(UroToday.com) In the Proffered Paper Session of the European Society for Medical Oncology (ESMO) Annual Congress focusing on prostate cancer, Dr. Neeraj Agarwal presented results of the COSMIC-021 cohort 6, examining the role of cabozantinib and atezolizumab in patients with metastatic castration-resistant prostate cancer (mCRPC).
Dr. Agarwal began by emphasizing that cabozantinib, a tyrosine kinase inhibitor acting on MET, VEGF-R, and TAM family kinases, may promote an immune-permissive microenvironment and thus enhance response to immune checkpoint inhibitors. COSMIC-S021 (NCT03170960) is a multinational phase 1b study evaluating the role of cabozantinib + atezolizumab in solid tumors, including mCRPC. He reported efficacy and safety results of expanded cohort 6 in mCRPC among patients previously treated with enzalutamide or abiraterone.
To summarize COSMIC-021, patients were eligible if they have evidence of measurable disease, radiographic progression in soft tissue after enzalutamide and/or abiraterone, and ECOG performance status of 0 or 1. Notably, prior chemotherapy was not permitted apart for metastatic castration-sensitive prostate cancer (mCSPC) which was allowed. Following enrollment, patients received cabozantinib 40 mg PO QD and atezolizumab 1200 mg IV Q3W. Patients underwent imaging with CT/MRI scans every 6 weeks for 1 year and then every 12 weeks thereafter. The primary endpoint was ORR by investigator assessment per RECIST 1.1. Secondary endpoints included safety, PFS, and OS.
With a data cutoff of 19 Feb 2021, 132 patients with mCRPC were enrolled with a median (range) follow-up of 15.2 mo (5.7, 33.9). The median age was 70 years at the time of enrollment. Further, 68 (52%) had ECOG PS 0. In terms of disease burden, 101 (77%) had measurable visceral metastases and/or extrapelvic lymphadenopathy (EPLN) of whom 42 (32%) had visceral metastasis and 79 (60%) had EPLN. Additionally, 33 (25%) had previously received docetaxel for mCSPC, and 59 (45%) had received ≥2 prior NHT.
In terms of the primary endpoint, the ORR by investigator report among all patients per RECIST 1.1 was 23% with 3 CRs; ORR by independent review (BIRC) was 15% (all PRs). The disease control rate (CR + PR + SD) was 84% by investigator review and 81% by BIRC.
Among those patients with visceral metastasis and/or EPLN, the ORR by investigator review was 27% with 2 CRs and 18% by BIRC (all PRs). Further, the disease control rate was 88% by investigator review and 84% by BIRC. Further, the median PFS per RECIST 1.1 by BIRC was 5.7 months in all patients and 6.8 months among those with visceral metastasis and/or EPLN. In both groups, the median OS was 18.4 months.
Further, 47% of patients had a PSA decrease, and 23% achieved a 50% decrease or greater. Preliminary data do not suggest an association between tumor PD-L1 status (known for 75 patients) and anti-tumor activity.
On therapy, frequently observed treatment-related adverse events (TRAEs) were diarrhea (55%), nausea (42%), fatigue (43%), and decreased appetite (34%). Grade 3 or 4 TRAEs occurred in 55% of patients and one grade 5 TRAE of dehydration was reported. 43% of patients required dose reductions in cabozantinib and the same number required dose delays in atezolizumab.

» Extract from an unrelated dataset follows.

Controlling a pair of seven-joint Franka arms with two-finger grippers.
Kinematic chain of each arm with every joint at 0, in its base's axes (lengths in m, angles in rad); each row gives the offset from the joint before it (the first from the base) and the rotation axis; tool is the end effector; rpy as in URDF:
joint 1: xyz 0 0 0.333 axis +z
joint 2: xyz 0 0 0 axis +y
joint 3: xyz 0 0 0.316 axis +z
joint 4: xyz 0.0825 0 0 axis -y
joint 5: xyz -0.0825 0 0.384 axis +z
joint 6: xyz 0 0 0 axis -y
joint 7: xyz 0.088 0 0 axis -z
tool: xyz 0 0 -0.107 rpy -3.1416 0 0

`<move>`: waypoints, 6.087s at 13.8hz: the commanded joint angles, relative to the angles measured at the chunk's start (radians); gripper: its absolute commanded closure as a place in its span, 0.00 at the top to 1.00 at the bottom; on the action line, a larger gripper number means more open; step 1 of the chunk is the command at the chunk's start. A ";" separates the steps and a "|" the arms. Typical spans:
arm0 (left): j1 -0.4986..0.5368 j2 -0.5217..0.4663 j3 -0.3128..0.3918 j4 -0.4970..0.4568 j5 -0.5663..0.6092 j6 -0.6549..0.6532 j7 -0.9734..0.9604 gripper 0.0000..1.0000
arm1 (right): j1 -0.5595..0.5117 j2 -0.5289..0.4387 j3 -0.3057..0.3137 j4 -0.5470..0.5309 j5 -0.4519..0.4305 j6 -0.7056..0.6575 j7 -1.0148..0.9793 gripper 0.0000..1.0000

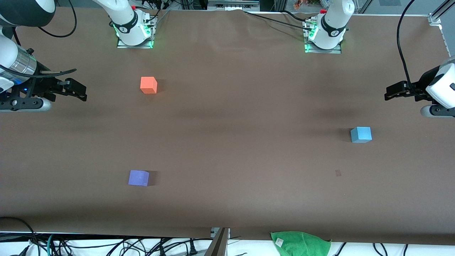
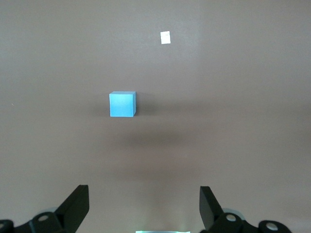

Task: Place blue block between orange and purple blocks

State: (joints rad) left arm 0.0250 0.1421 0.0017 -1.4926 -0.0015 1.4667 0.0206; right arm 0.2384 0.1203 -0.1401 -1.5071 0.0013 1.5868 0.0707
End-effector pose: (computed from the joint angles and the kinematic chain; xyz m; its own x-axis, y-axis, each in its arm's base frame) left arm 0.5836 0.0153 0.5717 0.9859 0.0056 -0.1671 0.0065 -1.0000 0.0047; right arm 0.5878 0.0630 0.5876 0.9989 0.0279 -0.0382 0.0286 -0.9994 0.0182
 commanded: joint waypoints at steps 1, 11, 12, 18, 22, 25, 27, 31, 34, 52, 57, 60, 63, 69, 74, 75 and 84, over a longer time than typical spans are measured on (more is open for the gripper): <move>0.003 0.014 0.001 0.031 0.008 -0.011 0.007 1.00 | -0.005 0.001 0.002 0.010 -0.007 -0.007 -0.002 1.00; 0.045 0.117 0.007 0.029 0.023 0.003 0.012 1.00 | -0.008 0.001 0.002 0.010 -0.007 -0.008 -0.002 1.00; 0.071 0.138 0.007 0.029 0.017 0.006 0.013 1.00 | -0.008 0.001 0.002 0.010 -0.007 -0.008 -0.002 1.00; 0.087 0.275 0.004 -0.011 0.011 0.134 0.055 1.00 | -0.008 0.001 0.002 0.010 -0.006 -0.008 -0.002 1.00; 0.088 0.280 0.004 -0.173 0.017 0.352 0.056 1.00 | -0.008 0.001 0.002 0.010 -0.007 -0.008 -0.002 1.00; 0.095 0.281 0.006 -0.305 0.025 0.544 0.096 1.00 | -0.008 0.001 0.002 0.010 -0.007 -0.008 -0.002 1.00; 0.121 0.280 0.004 -0.392 0.025 0.674 0.122 1.00 | -0.008 0.001 0.002 0.010 -0.007 -0.008 -0.002 1.00; 0.122 0.280 0.004 -0.468 0.025 0.748 0.128 1.00 | -0.008 0.001 0.002 0.010 -0.006 -0.008 -0.002 1.00; 0.124 0.280 0.004 -0.512 0.025 0.802 0.128 1.00 | -0.008 0.001 0.002 0.010 -0.007 -0.008 -0.002 1.00; 0.159 0.323 0.004 -0.525 0.025 0.865 0.200 0.40 | -0.008 0.001 0.002 0.010 -0.007 -0.008 -0.002 1.00; 0.148 0.292 -0.067 -0.389 0.009 0.689 0.164 0.41 | -0.004 -0.001 0.005 0.018 -0.004 -0.002 0.001 1.00; 0.144 0.294 -0.204 -0.276 0.011 0.568 0.009 0.41 | -0.004 -0.001 0.005 0.018 -0.004 -0.007 0.001 1.00; 0.071 0.303 -0.321 -0.216 0.012 0.561 -0.209 0.41 | -0.005 -0.001 0.004 0.016 -0.004 -0.008 0.001 1.00; -0.287 0.496 -0.322 0.061 0.017 0.561 -0.651 0.43 | -0.008 0.001 0.002 0.011 -0.006 -0.010 0.000 1.00; -0.428 0.642 -0.313 0.208 0.020 0.578 -0.765 0.46 | -0.008 0.001 0.002 0.010 -0.006 -0.010 -0.002 1.00; -0.453 0.652 -0.312 0.218 0.020 0.592 -0.774 0.45 | -0.010 0.001 0.002 0.010 -0.006 -0.011 -0.002 1.00; -0.631 0.774 -0.203 0.281 0.018 0.673 -0.999 0.47 | -0.005 0.010 0.004 0.015 -0.007 -0.008 -0.005 1.00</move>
State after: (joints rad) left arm -0.5958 0.8758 -0.2135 -1.2805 -0.0011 2.1497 -0.9441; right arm 0.2351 0.1217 -0.1421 -1.5045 0.0014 1.5863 0.0706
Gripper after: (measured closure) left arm 0.432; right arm 0.000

In terms of immune-related adverse events of special interest, 66% of patients had any grade events and 20% had grade 3 or 4 adverse events of special interest.
In conclusion, Dr. Agarwal highlighted that these data from Cohort 6 of COSMIC-021 demonstrate that cabozantinib + atezolizumab has clinically meaningful activity with a manageable safety profile in mCRPC, supporting a phase 3 study of cabozantinib + atezolizumab A versus second NHT (CONTACT-02; NCT04446117).